# Assignment
Which lines of the data below include the string "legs"? Return each of them.

-------- Data below --------

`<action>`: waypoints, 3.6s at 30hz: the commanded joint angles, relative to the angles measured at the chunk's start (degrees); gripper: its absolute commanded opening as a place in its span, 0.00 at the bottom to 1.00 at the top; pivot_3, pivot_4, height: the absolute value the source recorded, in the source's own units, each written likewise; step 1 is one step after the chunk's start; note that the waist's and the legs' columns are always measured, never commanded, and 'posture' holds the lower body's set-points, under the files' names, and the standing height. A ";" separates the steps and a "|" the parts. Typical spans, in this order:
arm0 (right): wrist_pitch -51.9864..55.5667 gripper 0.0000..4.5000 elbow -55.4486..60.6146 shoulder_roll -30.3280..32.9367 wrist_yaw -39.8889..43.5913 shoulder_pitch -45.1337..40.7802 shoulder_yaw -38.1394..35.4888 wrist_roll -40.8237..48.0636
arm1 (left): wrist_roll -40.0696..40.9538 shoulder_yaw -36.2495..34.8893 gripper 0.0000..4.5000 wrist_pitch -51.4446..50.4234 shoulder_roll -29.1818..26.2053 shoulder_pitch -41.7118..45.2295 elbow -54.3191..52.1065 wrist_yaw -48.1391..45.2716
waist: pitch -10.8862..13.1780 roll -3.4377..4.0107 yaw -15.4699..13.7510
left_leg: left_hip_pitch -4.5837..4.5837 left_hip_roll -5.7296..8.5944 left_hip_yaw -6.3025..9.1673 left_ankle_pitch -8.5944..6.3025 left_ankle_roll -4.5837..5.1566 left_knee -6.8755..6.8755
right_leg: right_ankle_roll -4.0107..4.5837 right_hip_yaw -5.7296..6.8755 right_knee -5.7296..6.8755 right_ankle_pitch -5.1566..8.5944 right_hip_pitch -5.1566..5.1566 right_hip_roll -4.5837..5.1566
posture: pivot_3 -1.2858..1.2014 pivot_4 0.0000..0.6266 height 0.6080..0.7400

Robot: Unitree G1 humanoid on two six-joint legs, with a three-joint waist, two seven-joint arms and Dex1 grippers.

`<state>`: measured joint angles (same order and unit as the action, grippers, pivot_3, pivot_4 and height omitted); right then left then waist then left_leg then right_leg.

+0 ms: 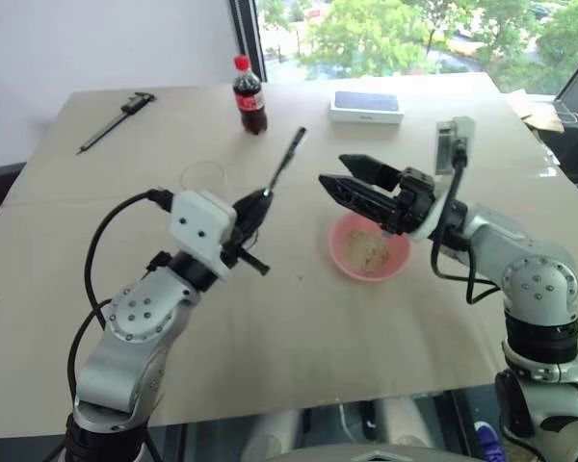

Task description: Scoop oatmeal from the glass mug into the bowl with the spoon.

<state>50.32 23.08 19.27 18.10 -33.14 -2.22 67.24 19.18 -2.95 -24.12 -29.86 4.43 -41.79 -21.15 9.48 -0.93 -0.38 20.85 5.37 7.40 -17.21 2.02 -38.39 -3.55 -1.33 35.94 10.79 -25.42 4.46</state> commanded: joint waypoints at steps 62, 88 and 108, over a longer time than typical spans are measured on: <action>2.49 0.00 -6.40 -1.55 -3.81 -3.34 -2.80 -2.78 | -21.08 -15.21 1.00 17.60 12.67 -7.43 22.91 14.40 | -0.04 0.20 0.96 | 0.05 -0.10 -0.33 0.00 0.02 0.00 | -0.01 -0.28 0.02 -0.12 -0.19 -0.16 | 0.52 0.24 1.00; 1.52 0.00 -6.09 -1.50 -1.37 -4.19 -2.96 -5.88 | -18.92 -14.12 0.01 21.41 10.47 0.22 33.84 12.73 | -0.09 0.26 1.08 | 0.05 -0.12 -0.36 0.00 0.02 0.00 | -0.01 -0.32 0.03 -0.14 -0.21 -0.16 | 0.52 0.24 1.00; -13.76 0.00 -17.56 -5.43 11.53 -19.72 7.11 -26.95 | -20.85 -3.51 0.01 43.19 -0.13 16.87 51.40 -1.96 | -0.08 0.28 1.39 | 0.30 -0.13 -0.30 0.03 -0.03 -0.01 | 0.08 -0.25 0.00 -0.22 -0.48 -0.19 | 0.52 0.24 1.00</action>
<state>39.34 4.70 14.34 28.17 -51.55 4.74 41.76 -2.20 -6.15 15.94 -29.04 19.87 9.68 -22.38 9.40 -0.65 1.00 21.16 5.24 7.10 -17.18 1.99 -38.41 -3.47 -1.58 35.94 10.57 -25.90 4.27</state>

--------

# Exercise answer
`<action>`: waypoints, 3.6s at 30hz: the commanded joint angles, relative to the angles measured at the chunk's start (degrees); gripper: its absolute commanded opening as a place in its span, 0.00 at the bottom to 1.00 at the top; pivot_3, pivot_4, height: the absolute value the source recorded, in the source's own units, each written likewise; step 1 is one step after the chunk's start; note that the waist's and the legs' columns are always measured, never commanded, and 'posture' holds the lower body's set-points, under the files' names, and the standing height. A ";" separates the steps and a "|" the parts. Typical spans, in this order:
Robot: Unitree G1 humanoid on two six-joint legs, with a three-joint waist, two seven-joint arms and Dex1 grippers.

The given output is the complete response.